Travis Fessler, and his adventures with Jerry Springer

“Weird shit happens to me.” This is kind of a mantra I’ve had for a while. If told piecemeal, my life sounds like something a mental patient would make up. So I thought I’d try to write a fairly complete synopsis of the time Erik and I were on “Jerry Springer Uncensored: Cat Fightin’ Cuties”. This show was a pay-per-view with a Roman theme.  I’m not sure how “Cat Fightin’ Cuties” fits with a Roman theme.


I will warn you, this is long, as it goes over things that happened on and off the show over the 3 days between the producers first contacting me, to the plane ride home. There’s also some descriptions of some NSFW “adult” activities. But if you keep reading, there are pictures towards the end.
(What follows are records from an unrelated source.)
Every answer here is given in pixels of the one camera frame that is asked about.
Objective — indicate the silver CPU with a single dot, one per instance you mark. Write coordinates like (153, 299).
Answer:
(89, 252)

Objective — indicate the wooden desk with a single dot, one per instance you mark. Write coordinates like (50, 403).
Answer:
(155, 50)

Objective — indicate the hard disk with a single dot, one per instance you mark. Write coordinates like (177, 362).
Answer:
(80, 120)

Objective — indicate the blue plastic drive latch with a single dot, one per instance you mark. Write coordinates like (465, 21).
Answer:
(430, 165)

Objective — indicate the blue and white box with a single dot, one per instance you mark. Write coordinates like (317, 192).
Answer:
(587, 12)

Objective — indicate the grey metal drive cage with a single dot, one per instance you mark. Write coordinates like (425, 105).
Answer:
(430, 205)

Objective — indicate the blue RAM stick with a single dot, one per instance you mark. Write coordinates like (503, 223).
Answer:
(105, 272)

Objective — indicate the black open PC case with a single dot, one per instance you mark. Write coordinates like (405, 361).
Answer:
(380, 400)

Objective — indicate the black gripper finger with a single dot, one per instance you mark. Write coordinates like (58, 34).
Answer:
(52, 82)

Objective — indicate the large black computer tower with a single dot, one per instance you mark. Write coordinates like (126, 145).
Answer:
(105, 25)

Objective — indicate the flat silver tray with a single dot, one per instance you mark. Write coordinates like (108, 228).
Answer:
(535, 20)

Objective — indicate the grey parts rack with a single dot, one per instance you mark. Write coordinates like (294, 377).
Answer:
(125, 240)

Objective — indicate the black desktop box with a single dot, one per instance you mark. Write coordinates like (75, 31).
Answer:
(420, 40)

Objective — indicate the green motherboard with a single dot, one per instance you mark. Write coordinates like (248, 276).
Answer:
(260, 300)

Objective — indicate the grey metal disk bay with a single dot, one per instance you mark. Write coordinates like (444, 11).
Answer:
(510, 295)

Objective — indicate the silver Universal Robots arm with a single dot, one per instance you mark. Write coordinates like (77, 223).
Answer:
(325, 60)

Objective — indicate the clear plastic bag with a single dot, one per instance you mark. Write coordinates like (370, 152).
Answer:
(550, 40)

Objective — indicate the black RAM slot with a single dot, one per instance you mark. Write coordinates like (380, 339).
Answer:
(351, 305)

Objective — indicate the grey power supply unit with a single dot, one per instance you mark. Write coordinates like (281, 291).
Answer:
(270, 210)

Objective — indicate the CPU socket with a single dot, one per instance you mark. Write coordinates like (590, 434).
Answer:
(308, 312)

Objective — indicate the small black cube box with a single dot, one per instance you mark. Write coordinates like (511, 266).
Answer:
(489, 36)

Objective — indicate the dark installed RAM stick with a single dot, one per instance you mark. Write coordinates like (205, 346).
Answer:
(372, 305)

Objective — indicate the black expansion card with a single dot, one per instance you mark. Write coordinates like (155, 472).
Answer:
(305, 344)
In early 2008, I got an e-mail from a producer at the Jerry Springer Show. They were looking for a sword swallower to come on and swallow a sword in a toga during one of their themed pay per views. Honestly, I think they were looking for a woman who was willing to go topless, but most of my female sword swallowing friends had turned them down. Being a guy, and an out of shape one at that, there was less chance I’d be asked to do nudity.
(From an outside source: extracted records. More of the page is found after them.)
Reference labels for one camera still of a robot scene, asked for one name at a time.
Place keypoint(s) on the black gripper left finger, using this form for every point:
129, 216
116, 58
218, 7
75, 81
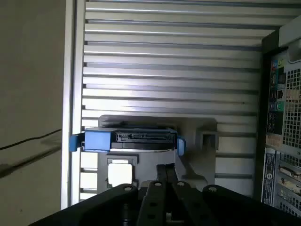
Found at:
154, 195

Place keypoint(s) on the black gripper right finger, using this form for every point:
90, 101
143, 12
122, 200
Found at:
185, 202

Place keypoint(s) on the hard disk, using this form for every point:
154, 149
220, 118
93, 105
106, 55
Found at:
97, 140

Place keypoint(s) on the grey parts rack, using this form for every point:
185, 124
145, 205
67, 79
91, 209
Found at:
150, 160

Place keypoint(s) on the silver CPU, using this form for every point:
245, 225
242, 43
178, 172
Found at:
119, 173

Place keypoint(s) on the open PC case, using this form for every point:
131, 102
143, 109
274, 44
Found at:
274, 164

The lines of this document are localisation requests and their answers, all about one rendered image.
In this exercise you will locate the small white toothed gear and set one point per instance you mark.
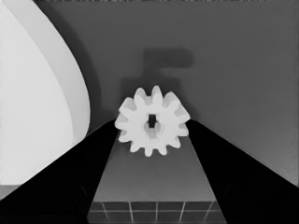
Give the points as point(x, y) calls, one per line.
point(132, 119)

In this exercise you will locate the large thick white disc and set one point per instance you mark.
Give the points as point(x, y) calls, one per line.
point(31, 109)

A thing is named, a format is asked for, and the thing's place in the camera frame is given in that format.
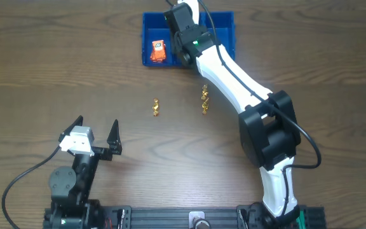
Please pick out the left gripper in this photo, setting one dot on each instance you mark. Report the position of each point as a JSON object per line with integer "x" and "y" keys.
{"x": 103, "y": 153}

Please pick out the orange candy box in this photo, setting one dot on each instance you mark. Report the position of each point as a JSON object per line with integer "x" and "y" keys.
{"x": 159, "y": 47}
{"x": 152, "y": 58}

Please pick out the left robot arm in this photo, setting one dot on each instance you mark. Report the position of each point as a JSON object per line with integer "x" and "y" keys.
{"x": 62, "y": 183}

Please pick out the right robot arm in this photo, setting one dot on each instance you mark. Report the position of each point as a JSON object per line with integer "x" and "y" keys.
{"x": 227, "y": 76}

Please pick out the blue tray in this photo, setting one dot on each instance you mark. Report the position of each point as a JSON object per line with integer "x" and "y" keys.
{"x": 151, "y": 22}

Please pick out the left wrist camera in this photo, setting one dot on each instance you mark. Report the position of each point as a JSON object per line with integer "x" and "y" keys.
{"x": 78, "y": 140}

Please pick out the mounting rail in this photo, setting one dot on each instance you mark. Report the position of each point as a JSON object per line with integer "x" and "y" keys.
{"x": 170, "y": 217}

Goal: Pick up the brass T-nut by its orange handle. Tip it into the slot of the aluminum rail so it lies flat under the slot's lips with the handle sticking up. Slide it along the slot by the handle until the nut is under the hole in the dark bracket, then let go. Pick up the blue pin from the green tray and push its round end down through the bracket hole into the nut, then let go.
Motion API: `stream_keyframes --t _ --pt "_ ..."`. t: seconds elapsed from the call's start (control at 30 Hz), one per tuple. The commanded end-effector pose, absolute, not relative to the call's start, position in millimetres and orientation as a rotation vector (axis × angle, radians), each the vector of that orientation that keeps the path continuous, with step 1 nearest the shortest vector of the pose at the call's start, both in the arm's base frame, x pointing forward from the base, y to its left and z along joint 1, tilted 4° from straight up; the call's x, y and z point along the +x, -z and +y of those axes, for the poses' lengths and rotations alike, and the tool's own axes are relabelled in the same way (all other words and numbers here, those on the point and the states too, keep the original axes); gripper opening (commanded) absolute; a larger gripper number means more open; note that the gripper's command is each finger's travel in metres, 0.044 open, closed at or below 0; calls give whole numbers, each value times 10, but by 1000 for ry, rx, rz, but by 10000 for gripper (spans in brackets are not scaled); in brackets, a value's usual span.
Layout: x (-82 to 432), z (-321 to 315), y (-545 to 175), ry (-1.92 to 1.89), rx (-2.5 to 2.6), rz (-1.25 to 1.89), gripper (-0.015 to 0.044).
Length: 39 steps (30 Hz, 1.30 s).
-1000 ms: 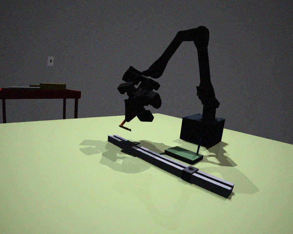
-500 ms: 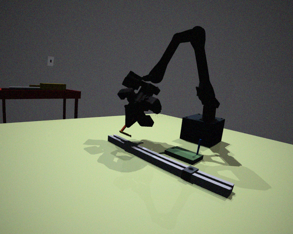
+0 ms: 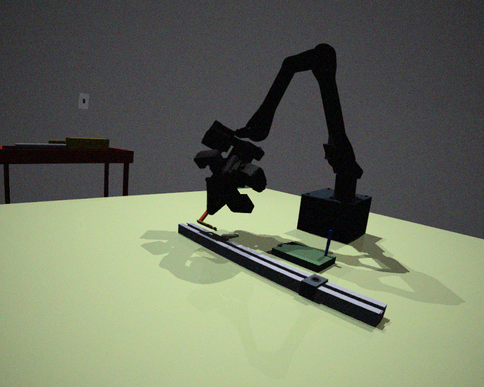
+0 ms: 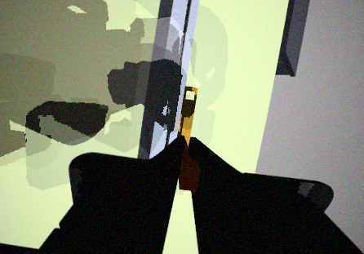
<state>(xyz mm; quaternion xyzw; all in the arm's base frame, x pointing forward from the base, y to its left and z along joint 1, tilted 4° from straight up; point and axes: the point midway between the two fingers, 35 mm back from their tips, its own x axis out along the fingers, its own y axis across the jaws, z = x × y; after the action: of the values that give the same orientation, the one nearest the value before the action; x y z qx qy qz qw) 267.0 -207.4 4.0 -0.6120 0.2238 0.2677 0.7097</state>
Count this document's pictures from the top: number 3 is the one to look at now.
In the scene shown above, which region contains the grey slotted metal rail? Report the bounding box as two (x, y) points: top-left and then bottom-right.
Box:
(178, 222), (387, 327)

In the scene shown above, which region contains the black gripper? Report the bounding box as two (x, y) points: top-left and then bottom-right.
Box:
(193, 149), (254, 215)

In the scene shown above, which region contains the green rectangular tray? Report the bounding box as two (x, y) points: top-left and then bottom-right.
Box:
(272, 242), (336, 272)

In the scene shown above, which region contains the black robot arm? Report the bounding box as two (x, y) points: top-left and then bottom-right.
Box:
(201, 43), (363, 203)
We e-mailed back and forth a few times, and eventually they wanted both my brother Erik and I to come on the show. Erik had recently turned 18, and that’s all the qualification they needed. We both scanned our IDs and e-mailed them to the producer. We worked out a price, and because of the high cost of flying out of the Cincinnati airport, I agreed to fly out of Lexington if they paid a little extra for gas and parking.
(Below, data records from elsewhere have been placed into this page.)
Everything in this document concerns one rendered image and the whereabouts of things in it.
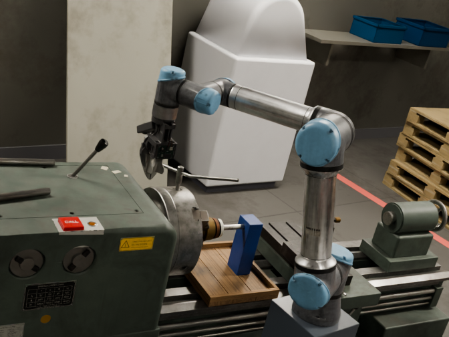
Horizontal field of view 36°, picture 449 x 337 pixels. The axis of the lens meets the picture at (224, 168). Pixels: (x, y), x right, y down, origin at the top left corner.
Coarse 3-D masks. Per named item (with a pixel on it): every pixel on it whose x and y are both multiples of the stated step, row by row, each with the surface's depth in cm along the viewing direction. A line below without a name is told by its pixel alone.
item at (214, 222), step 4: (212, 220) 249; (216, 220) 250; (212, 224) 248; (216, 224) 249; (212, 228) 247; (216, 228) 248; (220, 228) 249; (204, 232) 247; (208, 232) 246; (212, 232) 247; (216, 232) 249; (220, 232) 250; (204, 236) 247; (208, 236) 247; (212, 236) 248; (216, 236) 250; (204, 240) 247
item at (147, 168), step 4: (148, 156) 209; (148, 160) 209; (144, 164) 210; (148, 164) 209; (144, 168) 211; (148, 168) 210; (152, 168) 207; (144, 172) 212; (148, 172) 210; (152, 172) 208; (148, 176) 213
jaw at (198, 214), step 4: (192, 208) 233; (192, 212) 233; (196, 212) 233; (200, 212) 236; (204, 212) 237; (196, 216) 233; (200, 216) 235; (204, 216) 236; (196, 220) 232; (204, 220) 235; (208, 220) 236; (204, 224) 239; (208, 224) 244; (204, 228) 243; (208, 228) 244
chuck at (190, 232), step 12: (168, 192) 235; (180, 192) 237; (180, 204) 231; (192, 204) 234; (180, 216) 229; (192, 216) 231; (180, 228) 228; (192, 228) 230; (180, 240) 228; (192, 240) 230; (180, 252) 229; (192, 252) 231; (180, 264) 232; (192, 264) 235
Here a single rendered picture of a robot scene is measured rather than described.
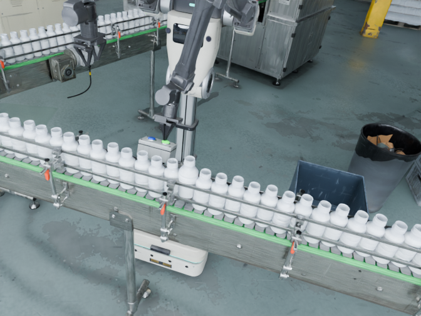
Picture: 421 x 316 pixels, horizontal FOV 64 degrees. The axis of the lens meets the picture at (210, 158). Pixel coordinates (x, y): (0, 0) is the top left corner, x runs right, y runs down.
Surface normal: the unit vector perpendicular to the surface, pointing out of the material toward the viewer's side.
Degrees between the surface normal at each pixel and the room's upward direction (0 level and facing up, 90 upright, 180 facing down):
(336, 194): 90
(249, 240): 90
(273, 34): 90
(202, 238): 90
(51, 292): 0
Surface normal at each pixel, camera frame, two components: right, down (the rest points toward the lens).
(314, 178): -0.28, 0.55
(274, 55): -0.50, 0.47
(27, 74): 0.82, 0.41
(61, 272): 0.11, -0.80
I drove to Lexington, and when I got to the gate, couldn’t find my ID. I remembered scanning my license for them, and realized it must still be on the scanner. I didn’t have time to return home before the flight, so I talked to the ticket agent to see what I could do. In 2008, you could still sign a statement swearing you were who you said you were, and fly. So that was taken care of. I was subject to extra security screening, which is still not as much as you have to go through today with an ID. I’m also told that you absolutely can’t fly without an ID today.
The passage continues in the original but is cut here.